Dan juga yang paling ditunggu penonton adalah pada penggambaran peristiwa menjelang kematian Putri Diana yang berpuncak pada kecelakaan mobil yang menewaskannya bersama Dodi di jalan bawah tanah Pont de l’Alma di Paris.
Berbeda dengan musim pertama yang berlatar peristiwa yang terjadi lebih dari 40 tahun lalu, kematian Putri Diana yang “baru” berusia 26 tahun dianggap masih segar di ingatan sebagian besar penonton The Crown. Maka wajar saja jika penonton maupun sejarawan lebih banyak mencermati episode demi episode dibanding musim-musim sebelumnya.
Dalam sebuah adegan yang mendramatisasi percakapan Pangeran Charles dengan Ratu Elizabeth, Charles ditampakkan mendesak agar pesawat kerajaan membawa kembali peti mati Putri Diana dari Paris, serta meminta ibunya untuk berpidato di depan bangsa setelah ia mengungkapkan keraguannya.
“Saya akan menganggap (adegan) itu sebagai fiksi,” kata akademisi sekaligus ahli keluarga kerajaan, Pauline MacLaren. “Orang-orang tahu bahwa serial ini bukanlah sebuah film dokumenter dan saya pikir hal itu telah diketahui semua orang,” tambahnya sebagaimana dikutip dari BBC.
Dalam memoarnya yang terbit tahun ini berjudul Spare, Pangeran Harry menulis bahwa “Ayah tidak memelukku” ketika Pangeran Charles memberi tahunya ibunya telah meninggal dan bahwa tepukan di lutut adalah penghiburan terbesar yang dia terima. Dalam memoar tersebut, Pangeran Harry juga mengatakan ia tidak menangis sampai ia melihat peti mati ibunya diturunkan ke tanah, berbeda dari yang digambarkan dalam serialnya.

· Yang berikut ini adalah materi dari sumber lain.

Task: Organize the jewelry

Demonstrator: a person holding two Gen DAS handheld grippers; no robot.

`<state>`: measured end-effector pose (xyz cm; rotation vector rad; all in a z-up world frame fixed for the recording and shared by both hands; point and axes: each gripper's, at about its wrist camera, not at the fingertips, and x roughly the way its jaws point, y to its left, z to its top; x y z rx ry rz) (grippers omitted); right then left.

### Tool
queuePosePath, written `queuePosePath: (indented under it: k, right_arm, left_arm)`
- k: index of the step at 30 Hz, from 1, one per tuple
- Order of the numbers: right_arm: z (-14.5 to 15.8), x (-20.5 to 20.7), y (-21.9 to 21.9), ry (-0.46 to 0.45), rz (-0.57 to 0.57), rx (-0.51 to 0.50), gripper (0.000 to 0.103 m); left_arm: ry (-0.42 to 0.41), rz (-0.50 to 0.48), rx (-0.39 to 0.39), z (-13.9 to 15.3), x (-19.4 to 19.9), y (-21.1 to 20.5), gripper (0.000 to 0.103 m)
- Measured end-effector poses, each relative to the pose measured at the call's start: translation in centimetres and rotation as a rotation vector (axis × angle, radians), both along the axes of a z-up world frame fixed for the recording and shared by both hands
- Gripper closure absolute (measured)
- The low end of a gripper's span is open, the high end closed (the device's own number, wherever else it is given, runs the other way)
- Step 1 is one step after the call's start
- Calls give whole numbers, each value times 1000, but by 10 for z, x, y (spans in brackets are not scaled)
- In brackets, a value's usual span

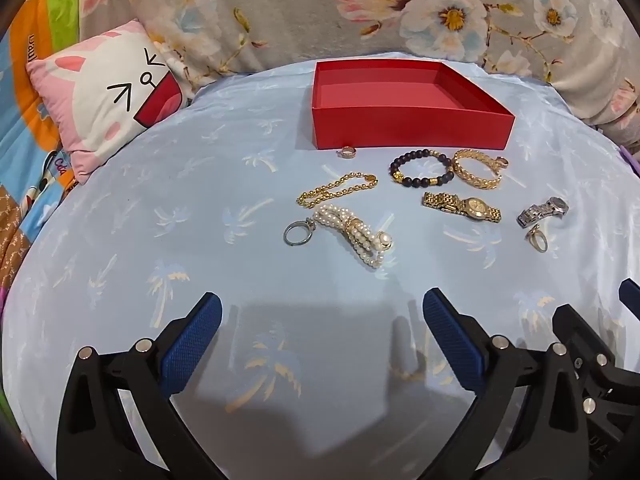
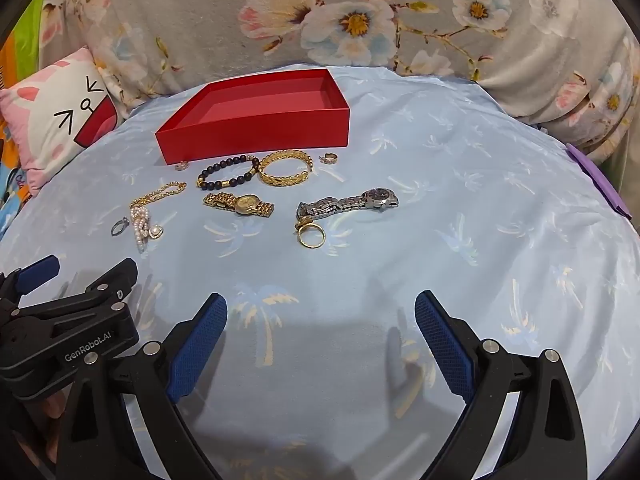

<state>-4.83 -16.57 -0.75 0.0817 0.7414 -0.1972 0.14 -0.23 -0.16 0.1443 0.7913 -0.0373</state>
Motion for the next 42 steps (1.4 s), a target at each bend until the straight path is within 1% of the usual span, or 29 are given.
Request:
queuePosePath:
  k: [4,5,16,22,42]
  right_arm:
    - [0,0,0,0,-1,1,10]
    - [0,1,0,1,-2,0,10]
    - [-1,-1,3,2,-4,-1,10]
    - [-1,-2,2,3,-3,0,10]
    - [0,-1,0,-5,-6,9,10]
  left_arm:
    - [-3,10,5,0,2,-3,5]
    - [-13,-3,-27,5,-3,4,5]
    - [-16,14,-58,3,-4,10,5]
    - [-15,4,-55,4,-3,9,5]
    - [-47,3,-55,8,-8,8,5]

Begitupun sebagai kreator, Peter Morgan yang telah 2 kali dinominasikan meraih piala Oscar sudah memahami konsekuensi dari serial yang berjalan di wilayah abu-abu antara sejarah dan fiksi. “Semua kritik datang untuk mengantisipasi penayangan serial tersebut. Begitu keluar dan orang-orang menontonnya, mereka langsung terdiam. Dan mungkin merasa agak bodoh.”
***
Meskipun film/serial/miniseri punya keterbatasan dalam “mengapresiasi” akurasi secara banal namun sejumlah pihak juga menganggap bahwa film punya daya jangkau luar biasa besar yang tak dipunyai medium lain. Salah satunya dituturkan pakar abad pertengahan dan pakar film Amerika, A. Keith Kelly. “Apa yang belum mampu dicapai oleh tulisan selama berabad-abad dalam mengapresiasi peperangan abad pertengahan, dapat dicapai oleh film-film seperti Braveheart dan Henry V karya Branagh dalam hitungan menit.”